Я умер за пару месяцев до напасти, обрушившейся на мир, когда мой город желтого яблока стал эпицентром коронавирусного холокоста. Нью-Йорк являлся мне в предсмертных или посмертных, как знать, хайлилайкли, кошмарах во время затяжной, тягостной болезни и болезных и бесполезных операций. Выходец с того света, я вышел на ватных ногах в мертвый город, не очень соображая, зачем мне эта передышка. Промедление смерти подобно, а здесь сама смерть замедлила свой напор и вертанула вспять – для чего и как надолго дан мне этот халявный передых?

Еще медленнее, чем смерть, отступала амнезия, пока я не вспомнил вдруг причину моего дикого страха смерти, не животного, перед небытием, как в далекой юности, который у меня с тех пор бесследно исчез, а делового, прагматичного, утилитарного страха – что станется с моей лебединой песнью песней? Вот-вот, Бог посмеивается, подслушивая планы человека. А мои страхи в разгар умирания – умереть, не закончив своей заветной книги, – Он тоже услышал? Иначе чем объяснить эту поблажку?
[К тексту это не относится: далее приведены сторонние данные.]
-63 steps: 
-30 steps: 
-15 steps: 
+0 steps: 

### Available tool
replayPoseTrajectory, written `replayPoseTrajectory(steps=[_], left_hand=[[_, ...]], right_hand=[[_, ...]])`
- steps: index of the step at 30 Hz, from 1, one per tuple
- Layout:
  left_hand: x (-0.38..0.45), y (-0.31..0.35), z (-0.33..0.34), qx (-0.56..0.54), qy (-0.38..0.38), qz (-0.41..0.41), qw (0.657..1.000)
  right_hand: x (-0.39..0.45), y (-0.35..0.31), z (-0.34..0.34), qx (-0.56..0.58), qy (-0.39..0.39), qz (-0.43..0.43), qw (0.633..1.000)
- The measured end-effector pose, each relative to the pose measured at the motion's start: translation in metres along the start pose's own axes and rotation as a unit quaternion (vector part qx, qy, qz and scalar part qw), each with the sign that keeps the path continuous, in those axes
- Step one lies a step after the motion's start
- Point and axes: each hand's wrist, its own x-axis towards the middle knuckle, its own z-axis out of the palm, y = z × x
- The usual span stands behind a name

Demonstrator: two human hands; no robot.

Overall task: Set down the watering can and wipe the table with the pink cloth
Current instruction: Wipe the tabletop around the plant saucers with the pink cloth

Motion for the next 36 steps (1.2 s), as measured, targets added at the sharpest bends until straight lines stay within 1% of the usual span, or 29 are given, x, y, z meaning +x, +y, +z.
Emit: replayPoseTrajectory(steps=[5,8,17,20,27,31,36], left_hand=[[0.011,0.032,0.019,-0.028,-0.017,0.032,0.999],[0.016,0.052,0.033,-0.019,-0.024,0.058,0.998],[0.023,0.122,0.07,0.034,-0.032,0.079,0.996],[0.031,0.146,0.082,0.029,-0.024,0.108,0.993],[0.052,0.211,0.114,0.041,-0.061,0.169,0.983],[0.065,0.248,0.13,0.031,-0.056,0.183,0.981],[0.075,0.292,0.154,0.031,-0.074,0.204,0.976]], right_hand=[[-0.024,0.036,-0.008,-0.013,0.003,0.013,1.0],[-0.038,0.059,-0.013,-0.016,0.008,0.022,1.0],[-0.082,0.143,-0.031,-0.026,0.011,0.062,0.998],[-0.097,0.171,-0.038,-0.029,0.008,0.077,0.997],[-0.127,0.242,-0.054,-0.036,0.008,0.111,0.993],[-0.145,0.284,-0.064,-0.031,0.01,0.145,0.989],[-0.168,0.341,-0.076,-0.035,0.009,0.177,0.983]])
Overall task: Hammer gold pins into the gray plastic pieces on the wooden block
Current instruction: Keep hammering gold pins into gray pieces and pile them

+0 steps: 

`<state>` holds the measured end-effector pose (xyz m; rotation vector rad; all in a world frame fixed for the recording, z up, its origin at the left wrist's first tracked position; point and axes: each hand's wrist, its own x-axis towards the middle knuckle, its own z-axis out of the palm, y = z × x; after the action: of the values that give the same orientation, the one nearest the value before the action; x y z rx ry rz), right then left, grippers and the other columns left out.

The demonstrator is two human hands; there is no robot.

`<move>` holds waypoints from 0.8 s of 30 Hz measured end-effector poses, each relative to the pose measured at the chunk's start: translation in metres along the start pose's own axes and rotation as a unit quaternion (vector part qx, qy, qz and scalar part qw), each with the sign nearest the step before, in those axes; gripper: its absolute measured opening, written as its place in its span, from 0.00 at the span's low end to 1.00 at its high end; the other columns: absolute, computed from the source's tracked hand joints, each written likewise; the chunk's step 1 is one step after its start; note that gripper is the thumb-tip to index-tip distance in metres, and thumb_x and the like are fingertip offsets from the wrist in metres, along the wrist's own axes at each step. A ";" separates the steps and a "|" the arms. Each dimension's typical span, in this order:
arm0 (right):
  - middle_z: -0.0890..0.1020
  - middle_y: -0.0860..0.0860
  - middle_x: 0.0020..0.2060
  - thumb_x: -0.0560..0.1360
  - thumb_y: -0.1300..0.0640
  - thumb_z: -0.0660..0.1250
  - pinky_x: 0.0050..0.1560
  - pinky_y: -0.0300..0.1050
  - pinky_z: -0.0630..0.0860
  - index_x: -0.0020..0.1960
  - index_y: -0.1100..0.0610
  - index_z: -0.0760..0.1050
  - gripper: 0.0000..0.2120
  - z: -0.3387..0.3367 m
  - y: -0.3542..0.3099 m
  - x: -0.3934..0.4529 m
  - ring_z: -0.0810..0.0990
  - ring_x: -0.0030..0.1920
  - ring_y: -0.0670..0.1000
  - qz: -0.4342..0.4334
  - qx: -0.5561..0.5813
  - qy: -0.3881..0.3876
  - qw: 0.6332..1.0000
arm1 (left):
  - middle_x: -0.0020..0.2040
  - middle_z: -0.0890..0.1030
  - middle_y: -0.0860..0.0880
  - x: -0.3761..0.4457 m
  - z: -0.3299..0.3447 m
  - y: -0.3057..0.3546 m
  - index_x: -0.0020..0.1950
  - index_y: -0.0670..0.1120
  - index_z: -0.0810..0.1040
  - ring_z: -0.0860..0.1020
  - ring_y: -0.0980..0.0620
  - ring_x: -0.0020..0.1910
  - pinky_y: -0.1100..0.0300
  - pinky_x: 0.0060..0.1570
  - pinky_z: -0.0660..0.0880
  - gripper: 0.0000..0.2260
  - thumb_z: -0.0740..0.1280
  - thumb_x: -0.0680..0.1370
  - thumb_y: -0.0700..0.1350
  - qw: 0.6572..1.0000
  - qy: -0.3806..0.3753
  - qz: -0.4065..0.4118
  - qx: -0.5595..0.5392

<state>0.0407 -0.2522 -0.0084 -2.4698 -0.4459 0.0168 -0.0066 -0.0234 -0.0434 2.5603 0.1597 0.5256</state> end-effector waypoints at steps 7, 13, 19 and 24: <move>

Для чего еще Он решил повременить и поставил мою смерть на паузу? Или Бог забыл про меня – ну, и слава Богу.

Возраст обязывает, а смерть? Я продолжал работать над этой книгой на смертном одре – умираючи писах, а оказался предсмертный одр, потом забытье, отключка, провал памяти, малая смерть, я вынырнул из смерти, как из проруби, жадно ловя ртом весенний воздух. Город умер, а я ожил. Генеральная репетиция смерти, а премьера так и не состоялась – перенесена из-за Короны? Не время для монотонной ворчбы, забить на COVID-19! Пусть неудачник карантинит, кляня свою судьбу. Доживем до понедельника? А дожил, сам того не подозревая, до Выруса. Снова упражняться в смерти? Еще чего! Монопенисно.

Собственно, эту книгу я пишу с самого своего переезда из России в Америку. Или это она сама себя пишет, а я, едва поспешая, записываю под диктовку? Не писатель, а писец. Свистнуть, что ли, у Неистового Виссариона, добавив заокеанское место действия, – энциклопедия русской жизни в Америке, пусть и без энциклопедичности. Как и у родоначальника в его романе в стихах – энциклопедия без энциклопедичности. А какое шикарное название я надумал в докоронарный период, от которого, увы, пришлось отказаться ввиду чрезвычайных ковидных обстоятельств:

«Довлатову: неполноценные американцы. Русский Нью-Йорк».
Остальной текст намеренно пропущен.